Unter anderem soll er dafür sorgen, dass die Unternehmen genügend Rohstoffe bekommen und die Lieferketten nicht ins Stocken geraten. Den neuen Posten wird Christoph Krupp übernehmen, Sprecher des Vorstands der Bundesanstalt für Immobilienaufgaben. Von diesem Job wird er für die Dauer der neuen Tätigkeit freigestellt. Sie soll auf einige Monate befristet sein.

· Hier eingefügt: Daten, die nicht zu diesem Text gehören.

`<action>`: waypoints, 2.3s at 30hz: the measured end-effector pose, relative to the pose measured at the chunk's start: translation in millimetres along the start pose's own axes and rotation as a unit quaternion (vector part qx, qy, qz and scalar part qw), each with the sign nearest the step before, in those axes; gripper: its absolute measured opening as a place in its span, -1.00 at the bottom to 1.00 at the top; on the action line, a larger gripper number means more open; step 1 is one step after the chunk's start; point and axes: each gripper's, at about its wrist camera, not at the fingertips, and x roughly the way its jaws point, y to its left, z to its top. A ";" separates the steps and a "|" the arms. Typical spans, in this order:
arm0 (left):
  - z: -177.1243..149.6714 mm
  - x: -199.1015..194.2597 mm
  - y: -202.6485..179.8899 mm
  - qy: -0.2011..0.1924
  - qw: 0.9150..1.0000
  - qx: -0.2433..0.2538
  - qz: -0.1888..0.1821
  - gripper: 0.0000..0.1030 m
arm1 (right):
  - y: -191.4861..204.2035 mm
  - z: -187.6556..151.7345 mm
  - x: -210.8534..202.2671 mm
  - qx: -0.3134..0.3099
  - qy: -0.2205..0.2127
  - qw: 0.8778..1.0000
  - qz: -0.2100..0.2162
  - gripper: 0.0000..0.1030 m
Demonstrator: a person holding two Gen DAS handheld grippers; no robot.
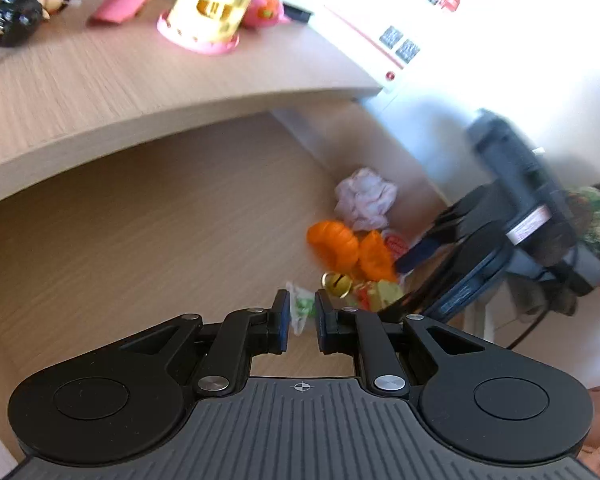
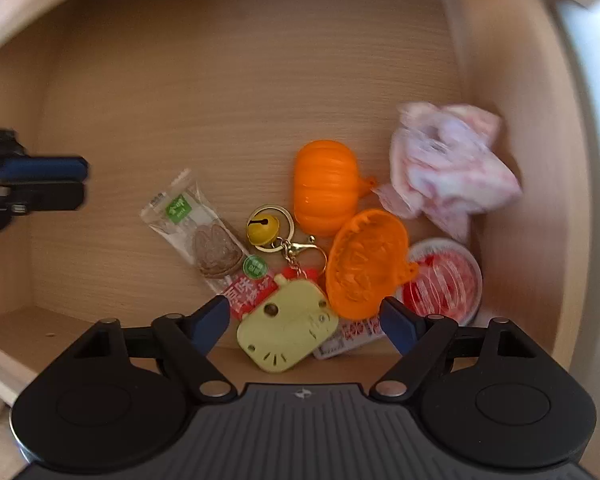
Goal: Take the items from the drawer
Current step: 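Lower the right gripper into the drawer and grasp the yellow cheese keychain, then lower the left gripper into the drawer and grasp the hawthorn snack bar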
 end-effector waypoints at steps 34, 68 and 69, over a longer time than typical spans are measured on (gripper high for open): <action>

Krupp ist langjähriger Vertrauter und Weggefährte von Vizekanzler und Finanzminister Olaf Scholz (SPD). Zu dessen Zeit als erster Bürgermeister der Hansestadt Hamburg leitete Krupp die dortige Senatskanzlei.

Der Vorschlag, einen Impfstoff-Zaren zu berufen, geht auf Scholz zurück. Vergangene Woche unterbreitete er ihn im Corona-Kabinett und brachte dabei schon Krupp ins Gespräch.

Scholz ist schon länger unzufrieden mit der Versorgung mit Vakzinen in den Impfzentren. Krupp soll seinen neuen Job möglichst schon zum 1. März antreten. Er wird dabei Wirtschaftsminister Peter Altmaier (CDU) unterstellt sein.

Die Produktion von Impfstoffen stockte in den vergangenen Wochen immer wieder, weil Engpässe bei wichtigen Zutaten auftraten oder Produktionsverfahren umgestellt wurden. Die Folge waren Lieferverzögerungen bei den Anbietern. Sie konnten ihren Verpflichtungen nicht im zugesagten Umfang nachkommen.

Krupp soll den Unternehmen künftig dabei behilflich sein, die Mängel mit Unterstützung des Bundes zu beseitigen. Zugleich soll er sich darum kümmern, wie mit staatlicher Hilfe die Kapazitäten für die Herstellung der Impfstoffdosen ausgeweitet werden können.